The US unemployment rate rose slightly last month, but remained below 8 percent, as US employers added jobs for the 25th consecutive month, signs of a slow but steadily advancing recovery just days before voters head to the polls in a election that has hinged on their views of the economy.
In its last report before the election, the Labor Department estimated the unemployment rate at 7.9 percent, up from 7.8 percent in September, and employers added 171,000 jobs. In addition, the Labor Department said, the nation added about 84,000 more jobs in the September and August that previously estimated, another indication that the labor market has accelerated since the spring, when job growth nearly stalled.
Since July, the the nation has gained an average of about 170,000 jobs a month, compared to about 70,000 a month from April to June.
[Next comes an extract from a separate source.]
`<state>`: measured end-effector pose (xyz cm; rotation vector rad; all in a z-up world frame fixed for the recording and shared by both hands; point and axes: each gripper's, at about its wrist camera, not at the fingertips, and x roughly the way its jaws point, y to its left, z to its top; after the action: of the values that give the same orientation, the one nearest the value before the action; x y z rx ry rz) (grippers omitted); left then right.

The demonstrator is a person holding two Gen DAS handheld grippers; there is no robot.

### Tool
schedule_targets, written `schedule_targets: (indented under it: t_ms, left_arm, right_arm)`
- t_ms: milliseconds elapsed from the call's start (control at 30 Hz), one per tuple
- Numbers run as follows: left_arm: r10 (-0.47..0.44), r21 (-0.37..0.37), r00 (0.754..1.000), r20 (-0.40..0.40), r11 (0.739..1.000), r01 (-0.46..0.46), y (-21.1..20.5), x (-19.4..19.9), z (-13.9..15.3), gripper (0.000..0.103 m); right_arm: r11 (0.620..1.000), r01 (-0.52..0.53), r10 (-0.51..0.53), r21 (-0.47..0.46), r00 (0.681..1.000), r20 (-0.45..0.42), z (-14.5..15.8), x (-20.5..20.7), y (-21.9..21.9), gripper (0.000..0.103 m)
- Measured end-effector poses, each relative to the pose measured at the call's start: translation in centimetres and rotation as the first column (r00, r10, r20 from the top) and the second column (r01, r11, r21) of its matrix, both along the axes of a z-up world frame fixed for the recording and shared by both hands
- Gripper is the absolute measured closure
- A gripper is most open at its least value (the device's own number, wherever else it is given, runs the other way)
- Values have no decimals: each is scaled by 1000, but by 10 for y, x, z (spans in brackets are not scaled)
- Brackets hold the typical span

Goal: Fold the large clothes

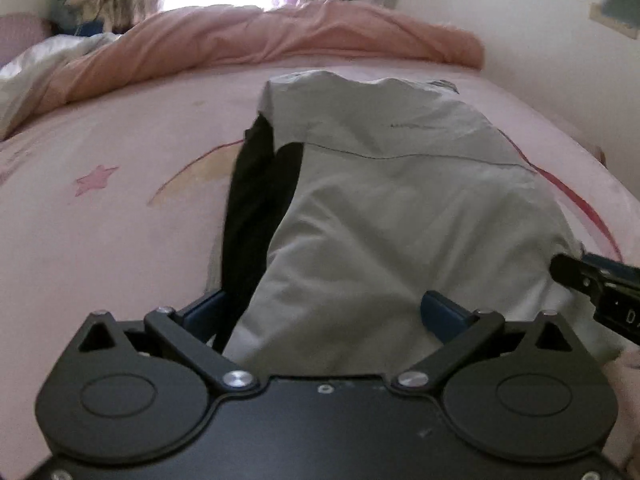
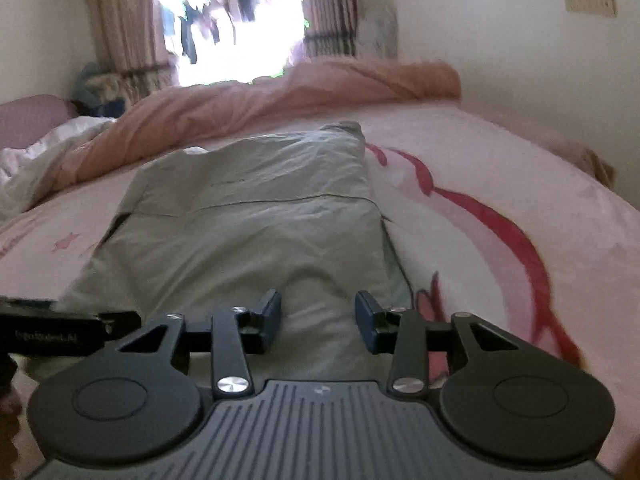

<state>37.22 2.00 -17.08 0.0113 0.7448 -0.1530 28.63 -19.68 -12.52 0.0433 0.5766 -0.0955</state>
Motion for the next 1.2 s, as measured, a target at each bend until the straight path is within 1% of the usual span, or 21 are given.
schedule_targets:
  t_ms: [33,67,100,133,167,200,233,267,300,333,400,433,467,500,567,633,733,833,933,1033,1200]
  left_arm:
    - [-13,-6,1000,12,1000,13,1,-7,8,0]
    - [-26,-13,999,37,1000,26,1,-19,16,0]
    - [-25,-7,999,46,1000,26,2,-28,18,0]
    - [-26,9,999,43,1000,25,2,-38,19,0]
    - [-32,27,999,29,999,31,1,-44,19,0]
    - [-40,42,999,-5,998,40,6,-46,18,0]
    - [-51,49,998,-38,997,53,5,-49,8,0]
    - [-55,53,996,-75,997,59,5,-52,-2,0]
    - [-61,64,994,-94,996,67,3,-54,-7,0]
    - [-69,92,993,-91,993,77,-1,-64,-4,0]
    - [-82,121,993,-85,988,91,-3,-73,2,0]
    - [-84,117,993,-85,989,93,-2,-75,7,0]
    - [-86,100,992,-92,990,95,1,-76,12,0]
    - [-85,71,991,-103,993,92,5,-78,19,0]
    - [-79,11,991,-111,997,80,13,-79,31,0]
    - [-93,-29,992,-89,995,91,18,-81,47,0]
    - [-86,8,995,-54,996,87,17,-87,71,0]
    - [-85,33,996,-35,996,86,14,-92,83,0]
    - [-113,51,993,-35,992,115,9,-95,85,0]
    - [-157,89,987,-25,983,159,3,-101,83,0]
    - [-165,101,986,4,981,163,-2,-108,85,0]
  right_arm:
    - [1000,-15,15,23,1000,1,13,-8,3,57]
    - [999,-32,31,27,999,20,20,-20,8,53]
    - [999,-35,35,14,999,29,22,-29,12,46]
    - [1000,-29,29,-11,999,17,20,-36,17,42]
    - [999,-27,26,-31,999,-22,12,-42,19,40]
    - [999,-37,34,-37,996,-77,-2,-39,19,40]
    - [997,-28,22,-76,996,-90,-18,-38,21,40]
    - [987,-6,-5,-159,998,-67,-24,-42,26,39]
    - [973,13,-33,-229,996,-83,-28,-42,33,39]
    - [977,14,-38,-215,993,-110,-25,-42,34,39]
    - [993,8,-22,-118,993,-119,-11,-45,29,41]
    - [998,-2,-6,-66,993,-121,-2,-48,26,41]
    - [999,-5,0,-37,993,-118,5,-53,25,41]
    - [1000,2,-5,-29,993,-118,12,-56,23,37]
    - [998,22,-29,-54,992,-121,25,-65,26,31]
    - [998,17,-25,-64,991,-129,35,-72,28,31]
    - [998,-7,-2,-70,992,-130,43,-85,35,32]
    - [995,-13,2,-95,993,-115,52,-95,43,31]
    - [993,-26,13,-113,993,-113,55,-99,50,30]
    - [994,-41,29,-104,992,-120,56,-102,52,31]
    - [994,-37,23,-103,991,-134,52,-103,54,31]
“There continues to be improvement in the job market, albeit a slow improvement,” said Nariman Behravesh, chief economist at IHS Global Insight, a Lexington forecasting firm. “Is the glass half empty or half full? There’s a fair amount of good news in this report and the good news is that in the US, things are start to look pretty good.”
The jobs report has been one of the most highly awaited economic indicators as the presidential election enters its final days because the candidates view the nation’s problems so differently. President Barack Obama has said the economy is moving in the right direction, albeit slowly, after the worst recession since the Great Depression, arguing that his Republican opponent, former Massachusetts Governor Mitt Romney, wants to bring back policies that led to the economic collapse.
Romney has made the nation’s economic woes a mainstay of his campaign, blaming the president for high unemployment and failed policies that hurt the nation’s ability to rebound from the financial crisis. Reince Priebus, the chairman of the Republican National Committee, outlined in a statement what is likely to be the theme coming from the Romney camp in the closing days of the campaign.
“After four years of the Obama presidency, unemployment remains painfully high, and incomes are not growing,” Priebus said early Friday. “America needs and deserves a real recovery, but Obama has proven incapable of delivering.”
But in recent weeks, there have been signs that the economy is improving. US stocks opened higher Friday on the stronger than expected job gains. The Conference Board’s Consumer Confidence Index rose to 72.2, it’s highest reading since February 2008. That remains below the 90 reading consistent with a healthy economy, but a rise over the 40.9 reading from a year ago.
The Institute for Supply Management, a private trade group, said it’s index of factory activity shows the manufacturing sector is expanding. The index edged up to 51.7 in October from 51.5 in September because of higher consumer demand.
Home prices have bottomed out in many markets and in Massachusetts, they are picking up, according to data released this week.
Businesses, however, are more uncertain than consumers and a slowdown in business spending has reflected their caution about hiring. Demand that has been fueled by China, Europe, and emerging economies has cooled and many companies are holding back hiring until government resolves uncertainties surrounding U.S. tax and budget priorities.
Robert Murphy, an economics professor at Boston College, said they’re cautious in the wake of a “very very difficult recession.”
“I think employers are reticent to start hiring until they’re positive things are on a solid footing,” he said.
Hurricane Sandy, which has left 74 people dead, could also slow economic growth in the final months of 2012.
Some of the improvement in the economy is due to steps taken by the Federal Reserve to ease interest rates, Eric S. Rosengren, president of the Federal Reserve Bank of Boston said in a Thursday night speech at Babson College in Wellesley. He said the improvement in consumer confidence and spending is at least partly due to the central banks efforts to stimulate the economy by buying billions of dollars in long-term bonds.
“Our actions are likely to spur faster economic growth than we would have had without this additional stimulus – and as you know, economic growth has been painfully slow,” he said.
Rosengren was a vocal advocate of the Fed’s bond-buying effort as a way to bring down the nation’s high unemployment rate.